Among the entries below, please repeat exactly and only the lines from the line containing "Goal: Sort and" to the line containing "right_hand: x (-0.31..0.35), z", both lines included.

---+---

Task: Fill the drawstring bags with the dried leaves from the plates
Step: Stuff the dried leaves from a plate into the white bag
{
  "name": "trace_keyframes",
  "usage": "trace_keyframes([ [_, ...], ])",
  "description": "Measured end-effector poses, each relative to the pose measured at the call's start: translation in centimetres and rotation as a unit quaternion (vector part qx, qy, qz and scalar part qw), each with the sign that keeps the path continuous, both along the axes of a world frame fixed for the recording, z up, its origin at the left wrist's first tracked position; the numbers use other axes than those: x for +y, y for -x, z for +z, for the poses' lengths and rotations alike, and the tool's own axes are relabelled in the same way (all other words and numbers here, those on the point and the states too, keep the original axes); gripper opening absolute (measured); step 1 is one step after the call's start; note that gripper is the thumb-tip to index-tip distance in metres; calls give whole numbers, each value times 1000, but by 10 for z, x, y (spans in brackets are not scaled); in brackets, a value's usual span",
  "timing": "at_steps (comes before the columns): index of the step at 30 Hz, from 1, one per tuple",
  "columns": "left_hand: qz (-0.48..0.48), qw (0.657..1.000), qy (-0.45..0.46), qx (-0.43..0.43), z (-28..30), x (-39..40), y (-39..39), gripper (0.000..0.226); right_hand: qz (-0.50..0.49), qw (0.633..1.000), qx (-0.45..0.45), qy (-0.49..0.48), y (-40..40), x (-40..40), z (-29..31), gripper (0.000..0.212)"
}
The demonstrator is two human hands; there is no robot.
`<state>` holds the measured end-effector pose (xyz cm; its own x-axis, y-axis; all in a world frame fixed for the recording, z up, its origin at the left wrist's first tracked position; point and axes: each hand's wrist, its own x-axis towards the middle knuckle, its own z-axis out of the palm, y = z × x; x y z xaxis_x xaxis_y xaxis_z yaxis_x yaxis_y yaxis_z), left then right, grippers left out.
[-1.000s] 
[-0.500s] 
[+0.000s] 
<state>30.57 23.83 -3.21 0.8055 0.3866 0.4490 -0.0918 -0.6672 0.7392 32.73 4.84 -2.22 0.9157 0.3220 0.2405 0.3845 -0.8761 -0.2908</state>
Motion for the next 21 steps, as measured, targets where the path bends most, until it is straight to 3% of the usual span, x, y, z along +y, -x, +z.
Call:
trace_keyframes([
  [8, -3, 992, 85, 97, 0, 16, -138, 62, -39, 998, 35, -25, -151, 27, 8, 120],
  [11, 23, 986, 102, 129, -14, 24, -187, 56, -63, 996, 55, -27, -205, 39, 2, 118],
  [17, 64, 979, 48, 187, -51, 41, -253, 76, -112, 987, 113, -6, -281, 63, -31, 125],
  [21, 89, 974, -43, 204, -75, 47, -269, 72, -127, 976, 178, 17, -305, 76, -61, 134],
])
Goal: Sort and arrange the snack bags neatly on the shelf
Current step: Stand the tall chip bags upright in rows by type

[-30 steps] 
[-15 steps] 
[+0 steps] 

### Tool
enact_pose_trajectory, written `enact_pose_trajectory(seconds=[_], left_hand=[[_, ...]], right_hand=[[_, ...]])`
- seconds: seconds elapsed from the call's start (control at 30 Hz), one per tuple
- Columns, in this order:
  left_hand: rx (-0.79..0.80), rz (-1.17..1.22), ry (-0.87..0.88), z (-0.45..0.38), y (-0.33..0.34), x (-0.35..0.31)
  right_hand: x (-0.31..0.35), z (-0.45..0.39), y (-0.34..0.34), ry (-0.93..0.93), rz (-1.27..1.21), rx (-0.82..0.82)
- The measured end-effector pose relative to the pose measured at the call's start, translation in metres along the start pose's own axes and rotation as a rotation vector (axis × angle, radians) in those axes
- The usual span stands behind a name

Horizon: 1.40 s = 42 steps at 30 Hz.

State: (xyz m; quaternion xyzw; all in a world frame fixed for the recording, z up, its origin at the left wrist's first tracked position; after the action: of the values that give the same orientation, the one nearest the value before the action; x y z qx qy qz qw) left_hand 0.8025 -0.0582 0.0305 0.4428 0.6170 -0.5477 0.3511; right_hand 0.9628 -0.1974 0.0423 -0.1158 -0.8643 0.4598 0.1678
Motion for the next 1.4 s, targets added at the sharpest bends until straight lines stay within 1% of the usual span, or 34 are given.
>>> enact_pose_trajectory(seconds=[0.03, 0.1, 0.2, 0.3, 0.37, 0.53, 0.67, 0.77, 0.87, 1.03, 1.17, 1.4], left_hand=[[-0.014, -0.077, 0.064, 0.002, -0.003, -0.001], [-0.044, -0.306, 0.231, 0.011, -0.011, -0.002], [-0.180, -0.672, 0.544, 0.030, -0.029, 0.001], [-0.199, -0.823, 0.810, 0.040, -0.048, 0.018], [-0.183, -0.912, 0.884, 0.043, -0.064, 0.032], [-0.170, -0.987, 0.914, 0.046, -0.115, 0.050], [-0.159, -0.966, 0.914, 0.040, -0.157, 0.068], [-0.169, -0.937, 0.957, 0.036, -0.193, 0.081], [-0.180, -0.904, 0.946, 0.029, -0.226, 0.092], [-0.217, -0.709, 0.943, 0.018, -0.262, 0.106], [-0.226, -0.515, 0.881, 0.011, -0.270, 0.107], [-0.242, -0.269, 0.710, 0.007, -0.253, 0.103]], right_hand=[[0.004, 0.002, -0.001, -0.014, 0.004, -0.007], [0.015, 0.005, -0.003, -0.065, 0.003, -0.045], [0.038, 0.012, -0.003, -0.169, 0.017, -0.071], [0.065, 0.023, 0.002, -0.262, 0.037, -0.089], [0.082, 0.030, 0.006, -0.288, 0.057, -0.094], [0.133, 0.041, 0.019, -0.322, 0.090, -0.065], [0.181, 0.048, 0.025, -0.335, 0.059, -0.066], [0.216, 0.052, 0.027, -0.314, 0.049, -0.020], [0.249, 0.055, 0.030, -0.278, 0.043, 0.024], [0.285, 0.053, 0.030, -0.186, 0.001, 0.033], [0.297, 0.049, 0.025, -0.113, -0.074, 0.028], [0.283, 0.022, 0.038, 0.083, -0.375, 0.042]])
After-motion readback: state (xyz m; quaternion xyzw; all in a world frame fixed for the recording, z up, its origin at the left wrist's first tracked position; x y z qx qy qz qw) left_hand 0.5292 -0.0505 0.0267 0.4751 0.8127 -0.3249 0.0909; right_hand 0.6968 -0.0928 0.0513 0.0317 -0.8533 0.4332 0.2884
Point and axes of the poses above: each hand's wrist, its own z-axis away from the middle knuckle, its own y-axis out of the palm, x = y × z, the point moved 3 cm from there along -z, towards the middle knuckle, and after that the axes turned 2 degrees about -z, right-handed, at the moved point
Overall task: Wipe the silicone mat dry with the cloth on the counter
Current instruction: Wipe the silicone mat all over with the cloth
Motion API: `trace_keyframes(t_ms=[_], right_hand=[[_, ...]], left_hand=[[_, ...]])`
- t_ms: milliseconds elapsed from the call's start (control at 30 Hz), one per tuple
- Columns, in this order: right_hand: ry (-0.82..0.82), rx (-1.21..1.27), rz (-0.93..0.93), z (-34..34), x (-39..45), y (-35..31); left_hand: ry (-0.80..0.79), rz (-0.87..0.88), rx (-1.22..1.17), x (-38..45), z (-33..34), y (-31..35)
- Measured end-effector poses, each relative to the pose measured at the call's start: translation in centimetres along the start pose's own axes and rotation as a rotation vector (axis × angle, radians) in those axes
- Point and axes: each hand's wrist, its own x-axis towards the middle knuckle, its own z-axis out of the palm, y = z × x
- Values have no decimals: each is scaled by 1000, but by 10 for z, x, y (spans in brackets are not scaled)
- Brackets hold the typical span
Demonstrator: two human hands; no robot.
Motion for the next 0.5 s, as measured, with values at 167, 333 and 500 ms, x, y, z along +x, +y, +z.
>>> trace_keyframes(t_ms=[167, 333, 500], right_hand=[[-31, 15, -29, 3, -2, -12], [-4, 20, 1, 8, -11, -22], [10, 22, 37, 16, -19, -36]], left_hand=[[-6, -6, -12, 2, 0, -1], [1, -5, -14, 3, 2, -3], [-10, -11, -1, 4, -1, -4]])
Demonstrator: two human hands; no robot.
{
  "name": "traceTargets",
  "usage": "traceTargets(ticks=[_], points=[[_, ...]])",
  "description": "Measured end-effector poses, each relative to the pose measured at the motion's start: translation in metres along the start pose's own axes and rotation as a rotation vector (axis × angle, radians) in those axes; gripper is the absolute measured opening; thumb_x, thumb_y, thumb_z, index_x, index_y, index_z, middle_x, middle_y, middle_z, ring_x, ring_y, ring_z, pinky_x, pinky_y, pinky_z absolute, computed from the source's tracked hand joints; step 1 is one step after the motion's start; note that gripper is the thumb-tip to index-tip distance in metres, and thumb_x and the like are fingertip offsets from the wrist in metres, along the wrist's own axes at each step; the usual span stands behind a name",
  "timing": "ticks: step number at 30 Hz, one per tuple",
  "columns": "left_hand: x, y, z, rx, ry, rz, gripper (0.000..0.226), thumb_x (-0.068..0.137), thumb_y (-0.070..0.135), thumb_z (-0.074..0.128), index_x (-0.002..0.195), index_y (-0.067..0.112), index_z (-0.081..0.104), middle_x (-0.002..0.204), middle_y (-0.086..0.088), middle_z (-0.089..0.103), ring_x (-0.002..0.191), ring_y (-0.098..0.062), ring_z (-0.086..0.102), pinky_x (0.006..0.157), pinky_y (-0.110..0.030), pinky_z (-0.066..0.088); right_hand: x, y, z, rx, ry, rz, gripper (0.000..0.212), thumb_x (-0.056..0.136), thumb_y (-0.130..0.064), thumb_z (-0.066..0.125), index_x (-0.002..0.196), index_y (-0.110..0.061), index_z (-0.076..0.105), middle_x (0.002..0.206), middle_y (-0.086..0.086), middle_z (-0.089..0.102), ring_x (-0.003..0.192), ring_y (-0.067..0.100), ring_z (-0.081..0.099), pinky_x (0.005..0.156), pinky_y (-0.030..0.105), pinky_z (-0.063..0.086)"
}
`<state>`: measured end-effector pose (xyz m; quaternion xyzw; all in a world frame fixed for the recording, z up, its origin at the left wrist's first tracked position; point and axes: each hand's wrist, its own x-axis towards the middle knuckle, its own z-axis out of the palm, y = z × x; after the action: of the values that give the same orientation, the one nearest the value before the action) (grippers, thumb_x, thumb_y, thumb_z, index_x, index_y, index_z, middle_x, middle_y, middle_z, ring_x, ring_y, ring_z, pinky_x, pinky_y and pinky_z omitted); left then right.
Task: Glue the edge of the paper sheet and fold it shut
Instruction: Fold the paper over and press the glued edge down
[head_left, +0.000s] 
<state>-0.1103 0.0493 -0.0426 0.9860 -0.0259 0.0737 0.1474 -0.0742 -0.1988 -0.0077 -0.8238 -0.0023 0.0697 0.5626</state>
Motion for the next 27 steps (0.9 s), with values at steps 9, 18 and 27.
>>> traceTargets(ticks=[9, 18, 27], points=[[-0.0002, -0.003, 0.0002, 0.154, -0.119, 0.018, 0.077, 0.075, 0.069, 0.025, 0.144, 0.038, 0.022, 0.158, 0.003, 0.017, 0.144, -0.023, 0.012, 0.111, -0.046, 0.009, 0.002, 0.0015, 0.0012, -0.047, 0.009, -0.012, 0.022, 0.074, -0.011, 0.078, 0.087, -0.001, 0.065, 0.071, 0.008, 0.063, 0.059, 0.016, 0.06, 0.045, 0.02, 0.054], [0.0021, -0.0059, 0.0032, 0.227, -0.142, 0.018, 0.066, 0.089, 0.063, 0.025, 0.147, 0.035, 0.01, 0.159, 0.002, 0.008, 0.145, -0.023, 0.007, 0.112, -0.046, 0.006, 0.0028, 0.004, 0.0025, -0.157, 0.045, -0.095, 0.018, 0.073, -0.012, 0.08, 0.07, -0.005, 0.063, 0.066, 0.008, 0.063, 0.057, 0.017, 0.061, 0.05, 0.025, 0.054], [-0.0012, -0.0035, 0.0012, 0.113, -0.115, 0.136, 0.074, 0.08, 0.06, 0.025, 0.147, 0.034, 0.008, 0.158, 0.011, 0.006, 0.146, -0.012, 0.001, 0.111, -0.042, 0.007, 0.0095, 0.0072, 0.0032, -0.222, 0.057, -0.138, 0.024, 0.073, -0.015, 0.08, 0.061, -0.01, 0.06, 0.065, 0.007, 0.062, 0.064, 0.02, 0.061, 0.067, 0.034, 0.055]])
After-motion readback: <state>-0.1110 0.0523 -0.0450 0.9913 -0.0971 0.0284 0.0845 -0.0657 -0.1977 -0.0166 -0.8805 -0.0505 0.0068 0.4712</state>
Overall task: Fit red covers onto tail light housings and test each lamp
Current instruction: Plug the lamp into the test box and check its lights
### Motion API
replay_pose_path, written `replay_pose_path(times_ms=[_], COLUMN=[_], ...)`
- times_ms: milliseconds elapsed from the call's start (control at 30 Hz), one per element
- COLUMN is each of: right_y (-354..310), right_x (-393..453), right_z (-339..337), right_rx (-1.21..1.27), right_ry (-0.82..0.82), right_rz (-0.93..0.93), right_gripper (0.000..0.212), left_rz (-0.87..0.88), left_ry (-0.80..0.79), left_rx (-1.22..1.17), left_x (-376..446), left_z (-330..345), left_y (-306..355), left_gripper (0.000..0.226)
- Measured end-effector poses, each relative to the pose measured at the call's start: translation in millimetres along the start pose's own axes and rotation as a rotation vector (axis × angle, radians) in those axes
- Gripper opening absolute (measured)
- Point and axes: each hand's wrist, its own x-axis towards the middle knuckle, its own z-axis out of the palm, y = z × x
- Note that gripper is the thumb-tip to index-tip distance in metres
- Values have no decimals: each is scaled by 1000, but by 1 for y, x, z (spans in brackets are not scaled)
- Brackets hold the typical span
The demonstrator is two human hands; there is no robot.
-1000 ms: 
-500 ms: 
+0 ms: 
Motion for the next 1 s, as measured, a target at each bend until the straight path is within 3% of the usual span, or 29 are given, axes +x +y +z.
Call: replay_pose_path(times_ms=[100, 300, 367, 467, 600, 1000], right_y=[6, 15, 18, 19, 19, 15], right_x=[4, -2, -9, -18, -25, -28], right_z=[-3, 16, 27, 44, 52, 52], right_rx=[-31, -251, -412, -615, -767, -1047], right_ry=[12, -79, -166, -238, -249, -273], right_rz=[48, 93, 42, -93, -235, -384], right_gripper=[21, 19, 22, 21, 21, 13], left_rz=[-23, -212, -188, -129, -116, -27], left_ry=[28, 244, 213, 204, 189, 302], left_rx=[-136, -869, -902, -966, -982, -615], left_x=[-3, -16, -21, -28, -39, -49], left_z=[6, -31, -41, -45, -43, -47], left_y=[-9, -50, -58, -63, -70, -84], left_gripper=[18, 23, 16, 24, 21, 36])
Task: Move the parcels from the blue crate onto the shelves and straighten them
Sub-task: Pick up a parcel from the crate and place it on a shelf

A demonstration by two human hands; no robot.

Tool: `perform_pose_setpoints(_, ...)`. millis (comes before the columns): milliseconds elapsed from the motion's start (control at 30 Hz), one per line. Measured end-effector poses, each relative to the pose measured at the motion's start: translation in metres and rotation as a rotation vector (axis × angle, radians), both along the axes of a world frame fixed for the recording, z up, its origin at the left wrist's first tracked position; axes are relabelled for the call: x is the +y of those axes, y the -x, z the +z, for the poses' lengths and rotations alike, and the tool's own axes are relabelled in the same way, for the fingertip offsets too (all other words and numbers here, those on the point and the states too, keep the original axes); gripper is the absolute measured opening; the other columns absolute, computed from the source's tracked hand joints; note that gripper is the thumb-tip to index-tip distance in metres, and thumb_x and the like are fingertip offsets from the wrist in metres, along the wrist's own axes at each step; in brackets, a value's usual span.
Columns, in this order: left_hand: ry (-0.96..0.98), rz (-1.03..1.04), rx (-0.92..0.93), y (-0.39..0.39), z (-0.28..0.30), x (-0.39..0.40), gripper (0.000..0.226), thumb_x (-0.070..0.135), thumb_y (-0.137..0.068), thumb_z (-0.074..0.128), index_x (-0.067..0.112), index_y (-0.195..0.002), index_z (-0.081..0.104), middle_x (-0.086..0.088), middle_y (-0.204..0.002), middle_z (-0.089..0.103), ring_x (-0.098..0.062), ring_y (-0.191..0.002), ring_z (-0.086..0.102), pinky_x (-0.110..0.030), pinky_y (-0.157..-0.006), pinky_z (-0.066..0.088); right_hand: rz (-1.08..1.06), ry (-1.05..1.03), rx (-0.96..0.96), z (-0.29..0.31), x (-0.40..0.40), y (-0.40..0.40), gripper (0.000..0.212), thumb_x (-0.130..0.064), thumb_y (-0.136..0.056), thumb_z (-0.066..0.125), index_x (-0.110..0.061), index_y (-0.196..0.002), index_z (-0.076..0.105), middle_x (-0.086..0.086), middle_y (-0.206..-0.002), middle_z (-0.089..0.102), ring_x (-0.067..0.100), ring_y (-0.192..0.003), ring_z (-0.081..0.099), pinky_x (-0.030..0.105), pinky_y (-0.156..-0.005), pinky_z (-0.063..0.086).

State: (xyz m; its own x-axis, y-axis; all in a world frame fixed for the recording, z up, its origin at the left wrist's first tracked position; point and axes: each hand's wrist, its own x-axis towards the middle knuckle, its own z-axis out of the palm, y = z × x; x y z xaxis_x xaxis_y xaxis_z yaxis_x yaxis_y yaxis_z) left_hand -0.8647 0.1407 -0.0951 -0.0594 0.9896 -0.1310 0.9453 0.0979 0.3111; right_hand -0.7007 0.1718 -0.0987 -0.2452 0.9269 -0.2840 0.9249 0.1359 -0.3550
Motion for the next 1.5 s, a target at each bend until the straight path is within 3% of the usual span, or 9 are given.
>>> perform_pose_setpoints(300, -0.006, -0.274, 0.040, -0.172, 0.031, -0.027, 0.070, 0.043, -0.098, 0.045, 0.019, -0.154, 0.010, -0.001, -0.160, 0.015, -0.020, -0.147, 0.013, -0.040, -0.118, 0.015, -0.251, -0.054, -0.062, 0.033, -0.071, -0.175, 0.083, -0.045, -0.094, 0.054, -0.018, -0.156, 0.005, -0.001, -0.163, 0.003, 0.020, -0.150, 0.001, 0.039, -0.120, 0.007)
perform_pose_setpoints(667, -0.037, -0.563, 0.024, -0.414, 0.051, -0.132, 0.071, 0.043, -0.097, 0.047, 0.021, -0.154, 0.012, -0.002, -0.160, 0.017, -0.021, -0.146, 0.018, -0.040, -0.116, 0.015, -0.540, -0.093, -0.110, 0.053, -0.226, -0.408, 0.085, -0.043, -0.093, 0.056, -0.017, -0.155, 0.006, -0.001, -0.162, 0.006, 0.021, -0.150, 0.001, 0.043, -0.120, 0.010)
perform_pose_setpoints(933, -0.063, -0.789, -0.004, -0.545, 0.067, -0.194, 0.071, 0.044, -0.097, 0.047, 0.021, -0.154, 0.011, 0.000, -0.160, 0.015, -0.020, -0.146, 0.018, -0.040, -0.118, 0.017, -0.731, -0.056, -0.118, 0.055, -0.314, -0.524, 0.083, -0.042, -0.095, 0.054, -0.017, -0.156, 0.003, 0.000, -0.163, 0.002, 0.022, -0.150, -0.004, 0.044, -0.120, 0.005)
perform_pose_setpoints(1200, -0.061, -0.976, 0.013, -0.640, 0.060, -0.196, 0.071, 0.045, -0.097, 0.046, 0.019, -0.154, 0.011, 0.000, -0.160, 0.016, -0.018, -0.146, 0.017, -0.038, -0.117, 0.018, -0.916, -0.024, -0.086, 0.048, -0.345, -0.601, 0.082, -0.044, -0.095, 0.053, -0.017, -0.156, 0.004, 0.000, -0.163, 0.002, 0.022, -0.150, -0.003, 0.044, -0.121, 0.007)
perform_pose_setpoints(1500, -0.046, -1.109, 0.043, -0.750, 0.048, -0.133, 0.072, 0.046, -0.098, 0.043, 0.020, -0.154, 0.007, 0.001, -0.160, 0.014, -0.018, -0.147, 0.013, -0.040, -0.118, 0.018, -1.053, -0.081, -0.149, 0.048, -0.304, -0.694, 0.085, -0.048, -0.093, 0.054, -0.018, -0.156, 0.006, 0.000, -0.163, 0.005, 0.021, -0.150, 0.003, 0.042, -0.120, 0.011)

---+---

* WRITTEN SOLUTION:
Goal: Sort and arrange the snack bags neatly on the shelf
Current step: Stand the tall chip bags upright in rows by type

[-30 steps] 
[-15 steps] 
[+0 steps] 

### Tool
enact_pose_trajectory, written `enact_pose_trajectory(seconds=[_], left_hand=[[_, ...]], right_hand=[[_, ...]])`
- seconds: seconds elapsed from the call's start (control at 30 Hz), one per tuple
- Columns, in this order:
  left_hand: rx (-0.79..0.80), rz (-1.17..1.22), ry (-0.87..0.88), z (-0.45..0.38), y (-0.33..0.34), x (-0.35..0.31)
  right_hand: x (-0.31..0.35), z (-0.45..0.39), y (-0.34..0.34), ry (-0.93..0.93), rz (-1.27..1.21), rx (-0.82..0.82)

Nothing else remains to be done in this exercise.